Wat betekenen deze veranderingen verder nog voor de medewerker? In de loop van de jaren zijn arbeidscontracten losser geworden, mensen veranderen gemakkelijker van baan. Naast deze flexibilisering hebben globalisering en technologische ontwikkelingen nieuwe onzekerheden voor de toekomstige werkgelegenheid en de kwaliteit van het werk met zich meegebracht. Bovendien zijn het niet alleen veranderingen in en rondom het werk waarmee medewerkers te maken hebben, maar ook met veranderingen in zichzelf. Denk bijvoorbeeld aan de fysieke en cognitieve capaciteiten die inherent zijn aan het menselijke verouderingsproces. De wijze waarop men op veranderingen in het werk reageert kan verschillend zijn. De belasting kan groter worden en daarmee bijdragen aan de achteruitgang van vitaliteit.
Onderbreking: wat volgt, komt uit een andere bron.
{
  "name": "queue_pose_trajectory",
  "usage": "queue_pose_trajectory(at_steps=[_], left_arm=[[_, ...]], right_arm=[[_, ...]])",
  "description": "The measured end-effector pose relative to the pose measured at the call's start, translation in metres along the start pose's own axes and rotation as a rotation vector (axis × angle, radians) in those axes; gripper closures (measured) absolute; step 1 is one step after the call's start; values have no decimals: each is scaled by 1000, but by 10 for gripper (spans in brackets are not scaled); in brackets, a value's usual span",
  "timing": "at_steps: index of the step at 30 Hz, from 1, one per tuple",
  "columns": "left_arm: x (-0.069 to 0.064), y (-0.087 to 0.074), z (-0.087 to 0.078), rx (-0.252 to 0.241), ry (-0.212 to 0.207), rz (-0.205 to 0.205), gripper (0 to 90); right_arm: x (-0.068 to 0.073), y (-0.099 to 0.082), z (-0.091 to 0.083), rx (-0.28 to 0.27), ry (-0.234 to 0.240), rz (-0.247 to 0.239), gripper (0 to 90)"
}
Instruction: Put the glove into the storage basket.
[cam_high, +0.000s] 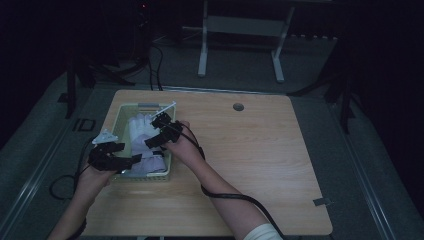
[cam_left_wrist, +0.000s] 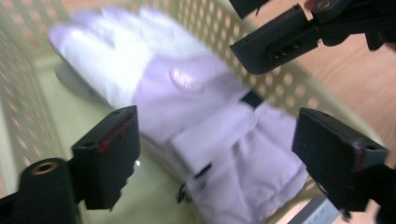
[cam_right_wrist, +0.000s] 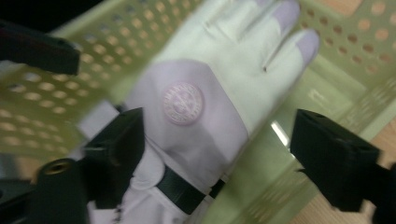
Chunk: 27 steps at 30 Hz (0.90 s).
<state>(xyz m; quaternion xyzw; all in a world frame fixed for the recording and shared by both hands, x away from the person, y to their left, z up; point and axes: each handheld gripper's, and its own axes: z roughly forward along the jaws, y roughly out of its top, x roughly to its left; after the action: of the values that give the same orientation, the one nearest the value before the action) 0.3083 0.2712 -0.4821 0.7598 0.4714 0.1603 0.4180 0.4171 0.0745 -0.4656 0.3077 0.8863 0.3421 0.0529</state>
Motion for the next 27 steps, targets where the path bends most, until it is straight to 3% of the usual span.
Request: queue_pose_trajectory(at_steps=[3,6,10,18,25,27], left_arm=[[-7,0,-1,-41,-8,15,141],[-15,0,1,-48,-18,29,140],[-26,0,5,-53,-38,40,141],[-51,6,11,-71,-72,57,141],[-72,10,22,-54,-92,123,141],[-78,11,24,-59,-103,126,141]], right_arm=[[-1,1,-11,-32,3,-18,164],[-5,-1,-19,-57,2,-29,154],[-8,-6,-29,-50,10,-31,155],[-15,-26,-51,-46,-9,-91,153],[-27,-44,-69,-54,-23,-85,153],[-31,-49,-73,-60,-30,-90,153]])
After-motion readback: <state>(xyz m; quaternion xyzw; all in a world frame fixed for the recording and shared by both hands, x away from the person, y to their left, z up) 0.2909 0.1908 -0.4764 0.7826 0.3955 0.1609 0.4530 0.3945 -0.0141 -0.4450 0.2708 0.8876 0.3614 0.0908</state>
Maar het werk kan ook meer uitdagend worden, en daarmee juist vitaliteit bevorderen. Nu loopbanen alsmaar langer worden door de verhoging van de pensioenleeftijd, is deze thematiek meer dan ooit actueel.
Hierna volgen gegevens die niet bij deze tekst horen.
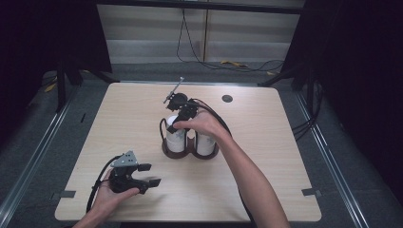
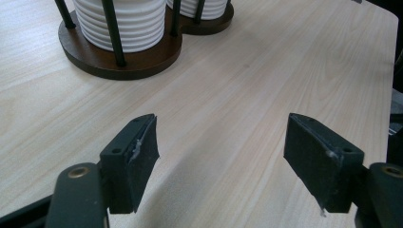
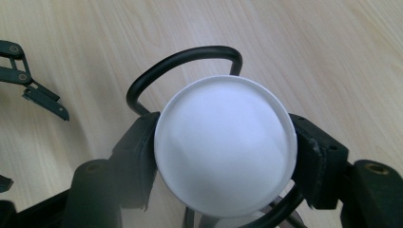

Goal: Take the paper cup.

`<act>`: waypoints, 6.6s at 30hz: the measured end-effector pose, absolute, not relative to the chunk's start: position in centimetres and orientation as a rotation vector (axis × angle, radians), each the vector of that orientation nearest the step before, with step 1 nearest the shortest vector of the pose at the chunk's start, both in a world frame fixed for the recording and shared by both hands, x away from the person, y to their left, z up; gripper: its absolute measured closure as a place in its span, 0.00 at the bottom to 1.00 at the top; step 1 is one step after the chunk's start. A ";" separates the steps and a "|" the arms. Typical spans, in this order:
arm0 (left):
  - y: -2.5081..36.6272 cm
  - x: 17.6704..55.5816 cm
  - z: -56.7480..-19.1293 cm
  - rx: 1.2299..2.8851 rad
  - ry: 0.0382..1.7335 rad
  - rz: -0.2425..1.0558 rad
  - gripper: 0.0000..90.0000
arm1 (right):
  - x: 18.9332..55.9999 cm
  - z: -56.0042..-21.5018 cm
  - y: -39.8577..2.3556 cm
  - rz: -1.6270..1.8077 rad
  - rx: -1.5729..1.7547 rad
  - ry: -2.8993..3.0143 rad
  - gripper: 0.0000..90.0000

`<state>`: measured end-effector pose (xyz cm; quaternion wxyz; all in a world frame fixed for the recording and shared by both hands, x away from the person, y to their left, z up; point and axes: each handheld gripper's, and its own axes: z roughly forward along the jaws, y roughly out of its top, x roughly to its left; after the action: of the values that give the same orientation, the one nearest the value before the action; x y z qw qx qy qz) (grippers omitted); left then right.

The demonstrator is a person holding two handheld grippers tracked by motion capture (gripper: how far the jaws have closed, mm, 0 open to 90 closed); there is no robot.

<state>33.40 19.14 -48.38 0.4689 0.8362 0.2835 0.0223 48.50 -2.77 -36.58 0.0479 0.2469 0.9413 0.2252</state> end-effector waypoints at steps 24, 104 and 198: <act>19.2 33.5 -48.4 2.052 0.703 0.036 0.31 | 47.9 -35.7 -3.5 0.770 0.760 2.836 0.37; 19.2 33.6 -48.6 2.050 0.708 0.015 0.34 | 47.1 -34.7 -5.0 0.935 0.744 2.783 0.42; 17.0 35.8 -43.5 1.888 0.650 0.044 0.19 | 39.0 -31.6 -13.8 1.494 0.799 2.481 0.42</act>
<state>35.83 16.98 -43.45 0.5416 0.7946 0.2738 0.0184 39.03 -13.77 -31.56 0.0685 0.2654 0.8239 0.4960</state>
Al deze veranderingen zullen ook in de toekomst de betekenis van werk veranderen. Werk zal wellicht minder als hét instrument voor zingeving en voldoening worden beschouwd. En er zal wellicht ruimte zijn voor een betere privé-werkbalans na een explosie van medewerkers met een burn-out. Mijn virtuele 18-jarige kleindochter zal me in 2054 – via het ingebouwde mobieltje in mijn arm – vragen om advies over haar studiekeuze. Ik dring zachtjes bij haar aan op een toekomst met economische zelfstandigheid. Kleindochter laat me weten dat ze met haar basisinkomen prima kan leven, en dat ze vooral betekenis wil geven aan haar leven en aan dat van anderen. Voor haar is ‘slavenwerk op kantoor’, zoals zij het noemt, geen optie. Ai, slavenwerk? ‘Ja oma, bleek HRM niet vaak een wolf in schaapskleren dat met mooie woorden medewerkers in hun mentale gevangenissen hield? Ik wil bijdragen aan een echt mooiere wereld. En ik denk aan het vertellen van verhalen waarbij ik de kracht van de kunsten wil inzetten. Een studie in die richting,wat vind je daarvan, oma?’